The volume toggle is on the left side of the myTouch Q. It is about three-quarters of an inch long, which is a bit too short in my opinion. It's really easy to accidentally press the wrong side of the button and raise the volume when you want to lower it, and vice versa. It has good travel and feedback, though.
The 3.5mm headset jack, microUSB port, and power/volume button are all on the top edge, and there are no controls on the bottom and right sides. The power/lock button has good travel and feedback and is found without trouble.
The slider mechanism has a strong feel to it and slides firmly open and shut thanks to some spring assistance.
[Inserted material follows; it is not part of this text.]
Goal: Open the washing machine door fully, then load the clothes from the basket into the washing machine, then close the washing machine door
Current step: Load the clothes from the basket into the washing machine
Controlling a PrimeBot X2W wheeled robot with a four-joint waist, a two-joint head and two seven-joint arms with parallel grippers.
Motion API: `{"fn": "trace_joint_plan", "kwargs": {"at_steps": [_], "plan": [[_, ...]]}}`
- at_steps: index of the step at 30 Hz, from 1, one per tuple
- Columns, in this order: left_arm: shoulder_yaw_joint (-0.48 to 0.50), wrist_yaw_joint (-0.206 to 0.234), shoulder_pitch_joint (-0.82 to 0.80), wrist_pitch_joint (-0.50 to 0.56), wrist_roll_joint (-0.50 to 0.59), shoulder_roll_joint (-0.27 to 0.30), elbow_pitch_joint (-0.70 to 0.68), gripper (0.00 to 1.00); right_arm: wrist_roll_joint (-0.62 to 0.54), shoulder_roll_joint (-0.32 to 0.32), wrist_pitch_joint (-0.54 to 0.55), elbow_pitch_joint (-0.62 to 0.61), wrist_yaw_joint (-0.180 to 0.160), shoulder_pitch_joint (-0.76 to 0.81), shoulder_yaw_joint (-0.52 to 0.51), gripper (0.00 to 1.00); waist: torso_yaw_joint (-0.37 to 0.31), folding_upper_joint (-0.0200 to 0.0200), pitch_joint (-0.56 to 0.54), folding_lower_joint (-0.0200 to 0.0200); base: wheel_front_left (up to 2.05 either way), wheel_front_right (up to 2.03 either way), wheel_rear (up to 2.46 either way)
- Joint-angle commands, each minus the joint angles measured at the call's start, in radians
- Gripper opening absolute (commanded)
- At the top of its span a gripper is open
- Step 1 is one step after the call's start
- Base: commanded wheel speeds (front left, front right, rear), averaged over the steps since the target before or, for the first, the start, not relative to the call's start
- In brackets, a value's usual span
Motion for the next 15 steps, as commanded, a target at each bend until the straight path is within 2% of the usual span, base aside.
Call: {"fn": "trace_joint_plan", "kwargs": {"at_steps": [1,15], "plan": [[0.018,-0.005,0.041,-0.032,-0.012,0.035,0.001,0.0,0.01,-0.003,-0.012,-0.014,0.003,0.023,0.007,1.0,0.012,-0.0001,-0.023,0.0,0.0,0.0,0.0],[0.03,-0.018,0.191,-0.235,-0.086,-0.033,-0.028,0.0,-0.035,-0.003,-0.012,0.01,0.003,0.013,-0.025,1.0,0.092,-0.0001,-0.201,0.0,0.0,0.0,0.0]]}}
They keyboard under it is a spacious, four-row affair. The top three rows are for letters, with keys doubling up for numbers and symbols, while the bottom row is for items such as the space bar and punctuation. The keyboard includes duplicates of the home, search, and menu keys. It has a dedicated key to launch the browser, a dedicated text messaging shortcut key, a smiley key, an "@" key, and a ".com" key for faster web and email address typing.
The keys are offset (as they are on a regular PC keyboard) and that helps a lot with typing speeds. The keys are a bit flat, and don't have the best travel and feedback, but I was still able to type messages fairly quickly.
The battery cover pops off with little effort. You can swap-out the microSD card without pulling the battery.